BACA JUGA: World Ocean Summit 2017, Indonesia Juga Menaruh Perhatian pada Isu Kelautan
Pada kesempatan yang sama, Menko Kemaritiman Luhut Pandjaitan juga memaparkan bahwa Indonesia adalah negara kepulauan yang 70 persen wilayahnya didominasi oleh lautan. Karena luasnya wilayah Indonesia, tidak mudah untuk mengelola negara dengan ragam budaya, agama dan adat yang terdapat di dalamnya.
“Saat ini Indonesia telah berhasil dan masih terus berjuang melawan illegal fishing, perompak bersenjata, dan lainnya yang mengancam keberlanjutan ekosistem laut. Hal ini perlu terus dilakukan, karena di dalam menunjang pertumbuhan ekonomi, isu lingkungan juga perlu jadi perhatian khusus,” tambahnya.
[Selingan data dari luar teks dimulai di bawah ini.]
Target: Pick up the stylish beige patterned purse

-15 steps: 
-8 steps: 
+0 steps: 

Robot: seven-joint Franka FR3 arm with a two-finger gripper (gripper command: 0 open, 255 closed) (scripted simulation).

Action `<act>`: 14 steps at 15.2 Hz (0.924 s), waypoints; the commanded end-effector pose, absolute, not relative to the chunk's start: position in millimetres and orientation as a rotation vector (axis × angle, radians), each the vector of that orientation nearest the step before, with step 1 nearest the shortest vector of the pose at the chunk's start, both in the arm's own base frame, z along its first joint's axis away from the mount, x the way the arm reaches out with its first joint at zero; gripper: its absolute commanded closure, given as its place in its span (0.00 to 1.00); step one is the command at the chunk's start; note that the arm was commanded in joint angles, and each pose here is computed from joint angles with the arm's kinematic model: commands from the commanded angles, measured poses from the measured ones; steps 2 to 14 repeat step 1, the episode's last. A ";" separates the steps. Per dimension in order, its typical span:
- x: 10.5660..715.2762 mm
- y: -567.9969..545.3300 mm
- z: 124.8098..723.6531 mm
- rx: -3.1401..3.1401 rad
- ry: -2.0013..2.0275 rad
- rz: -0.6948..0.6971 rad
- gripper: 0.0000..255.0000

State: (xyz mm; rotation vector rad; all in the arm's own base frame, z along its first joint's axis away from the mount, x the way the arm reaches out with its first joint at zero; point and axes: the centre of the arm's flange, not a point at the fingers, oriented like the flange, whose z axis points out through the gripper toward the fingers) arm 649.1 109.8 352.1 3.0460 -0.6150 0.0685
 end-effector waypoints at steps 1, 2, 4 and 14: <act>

Terkait reklamasi, Luhut meminta kepada semua pihak untuk tidak selalu berburuk sangka. Apalagi dua program reklamasi yang sedang mendapat banyak perhatian, yaitu tanjung Benoa dan teluk Jakarta masih dalam kajian. Dalam aspek teknis, terusnya, studi untuk reklamasi teluk Jakarta sudah dilakukan sejak lama oleh port of rotterdam.
“Untuk Bali mungkin kajiannya bulan depan sudah keluar. Ini dilakukan untuk kita melindungi Bali juga. Kalau Jakarta harusnya sih sudah bisa keluar kajiannya. Ini semua juga untuk keberlangsungan lingkungan kita. Jadi jangan banyak berburuk sangka,” tutupnya.